ウゴービ皮下注射(未発売)
2023年3月27日に、肥満症に対する注射製剤である、ウゴービ皮下注射があたらしく日本で承認されました。現在のところ発売日は未定となっており、まだクリニックで処方することはできません。
ウゴービ皮下注射は、セマグルチドという成分であり、GLP-1受容体作動薬に該当します。糖尿病に用いられるオゼンピックと成分は同じですが、適用疾患が肥満症になり、オゼンピックとは薬事上別の薬の扱いになります。オゼンピックと同じく、週1回の自己注射を行う製剤です。
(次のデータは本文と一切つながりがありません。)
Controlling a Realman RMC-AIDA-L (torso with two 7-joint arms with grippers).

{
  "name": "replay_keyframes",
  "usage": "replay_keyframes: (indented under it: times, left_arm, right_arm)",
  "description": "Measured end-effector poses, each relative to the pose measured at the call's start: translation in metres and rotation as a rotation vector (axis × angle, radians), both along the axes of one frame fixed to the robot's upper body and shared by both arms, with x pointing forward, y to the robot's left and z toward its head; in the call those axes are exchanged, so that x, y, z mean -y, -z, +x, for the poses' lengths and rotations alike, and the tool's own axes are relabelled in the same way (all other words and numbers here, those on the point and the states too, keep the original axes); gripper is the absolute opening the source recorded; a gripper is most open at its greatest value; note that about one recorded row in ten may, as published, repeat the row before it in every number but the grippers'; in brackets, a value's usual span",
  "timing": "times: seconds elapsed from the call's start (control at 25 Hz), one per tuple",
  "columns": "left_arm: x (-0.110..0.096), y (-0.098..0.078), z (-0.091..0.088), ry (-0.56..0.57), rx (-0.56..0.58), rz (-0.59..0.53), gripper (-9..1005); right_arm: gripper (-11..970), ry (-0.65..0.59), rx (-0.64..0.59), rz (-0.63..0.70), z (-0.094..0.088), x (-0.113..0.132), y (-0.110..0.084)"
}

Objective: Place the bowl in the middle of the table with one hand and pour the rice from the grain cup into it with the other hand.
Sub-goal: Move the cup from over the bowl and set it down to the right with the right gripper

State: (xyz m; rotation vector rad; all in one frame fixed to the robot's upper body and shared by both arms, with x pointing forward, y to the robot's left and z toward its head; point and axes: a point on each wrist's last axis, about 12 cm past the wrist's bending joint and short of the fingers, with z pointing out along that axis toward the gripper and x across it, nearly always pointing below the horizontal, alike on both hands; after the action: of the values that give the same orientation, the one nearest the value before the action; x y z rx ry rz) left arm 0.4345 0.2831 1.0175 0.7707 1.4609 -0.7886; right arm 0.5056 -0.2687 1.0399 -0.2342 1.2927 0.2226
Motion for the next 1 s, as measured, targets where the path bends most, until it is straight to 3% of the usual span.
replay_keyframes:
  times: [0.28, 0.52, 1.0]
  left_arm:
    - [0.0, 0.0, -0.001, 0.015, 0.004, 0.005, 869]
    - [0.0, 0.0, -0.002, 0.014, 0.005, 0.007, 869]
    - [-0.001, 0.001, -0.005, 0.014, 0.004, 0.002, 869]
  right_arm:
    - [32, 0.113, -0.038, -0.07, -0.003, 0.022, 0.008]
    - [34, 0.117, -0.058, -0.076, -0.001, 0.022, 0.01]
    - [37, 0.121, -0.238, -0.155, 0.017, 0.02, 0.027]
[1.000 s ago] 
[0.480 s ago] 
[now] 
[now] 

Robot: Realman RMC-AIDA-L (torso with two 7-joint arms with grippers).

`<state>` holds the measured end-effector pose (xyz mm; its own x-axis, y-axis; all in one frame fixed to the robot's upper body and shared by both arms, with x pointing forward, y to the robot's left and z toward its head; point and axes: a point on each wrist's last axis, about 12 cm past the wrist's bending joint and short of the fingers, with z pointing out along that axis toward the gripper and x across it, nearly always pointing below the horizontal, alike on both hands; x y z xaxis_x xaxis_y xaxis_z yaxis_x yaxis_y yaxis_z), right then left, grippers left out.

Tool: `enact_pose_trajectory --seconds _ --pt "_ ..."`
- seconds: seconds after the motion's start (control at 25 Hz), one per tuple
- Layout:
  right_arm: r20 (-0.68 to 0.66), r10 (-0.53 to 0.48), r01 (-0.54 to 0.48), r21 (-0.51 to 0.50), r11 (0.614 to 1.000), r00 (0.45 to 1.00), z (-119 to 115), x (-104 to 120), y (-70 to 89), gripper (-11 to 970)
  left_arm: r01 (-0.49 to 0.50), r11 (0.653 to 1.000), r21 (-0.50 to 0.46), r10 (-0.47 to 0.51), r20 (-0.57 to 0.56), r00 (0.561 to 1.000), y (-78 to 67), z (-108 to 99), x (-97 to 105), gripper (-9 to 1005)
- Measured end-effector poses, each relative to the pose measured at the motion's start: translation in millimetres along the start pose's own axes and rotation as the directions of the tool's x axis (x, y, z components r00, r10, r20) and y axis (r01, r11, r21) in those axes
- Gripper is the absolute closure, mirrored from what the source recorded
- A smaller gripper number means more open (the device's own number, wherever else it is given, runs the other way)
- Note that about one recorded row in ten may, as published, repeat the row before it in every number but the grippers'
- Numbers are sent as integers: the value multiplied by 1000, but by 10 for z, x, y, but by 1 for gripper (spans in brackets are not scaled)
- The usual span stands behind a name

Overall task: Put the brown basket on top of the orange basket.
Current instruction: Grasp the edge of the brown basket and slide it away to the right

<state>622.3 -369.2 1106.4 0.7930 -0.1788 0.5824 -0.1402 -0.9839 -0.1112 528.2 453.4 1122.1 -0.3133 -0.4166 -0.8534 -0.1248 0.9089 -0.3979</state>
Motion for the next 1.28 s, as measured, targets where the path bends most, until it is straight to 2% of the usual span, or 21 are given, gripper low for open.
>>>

ウゴービ皮下注射は、BMI27以上で、2つ以上の肥満に関連する健康障害が生じている場合、またはBMI35以上の場合に、保険診療で使えることになります。
2つ以上の健康障害とは、
1) 耐糖能障害 (2型糖尿病・耐糖能異常など)
2)脂質異常症
3)高血圧
4)高尿酸血症・痛風
5)冠動脈疾患
6)脳梗塞・一過性脳虚血発作
7)非アルコール性脂肪性肝疾患
8)月経異常・女性不妊
9)閉塞性睡眠時無呼吸症候群・肥満低換気症候群
10)運動器疾患(変形性関節症:膝関節・股関節・手指関節、変形性脊椎症)
11)肥満関連腎臓病
のうちの2つ以上のことを指します。
医学的には、肥満は個性の範囲と考えてよいと思いますが、肥満によって、以上の11項目のような健康障害が存在する場合、「肥満症」と呼ぶべきで、治療が必要な「病気・疾患」ととらえるべきという考え方です。BMI>35ですと健康障害が発生する可能性が非常に高く、それだけで治療の対象となります。ウゴービ皮下注射が使えるようになるまでは、現在当院ができる治療を継続して参ります。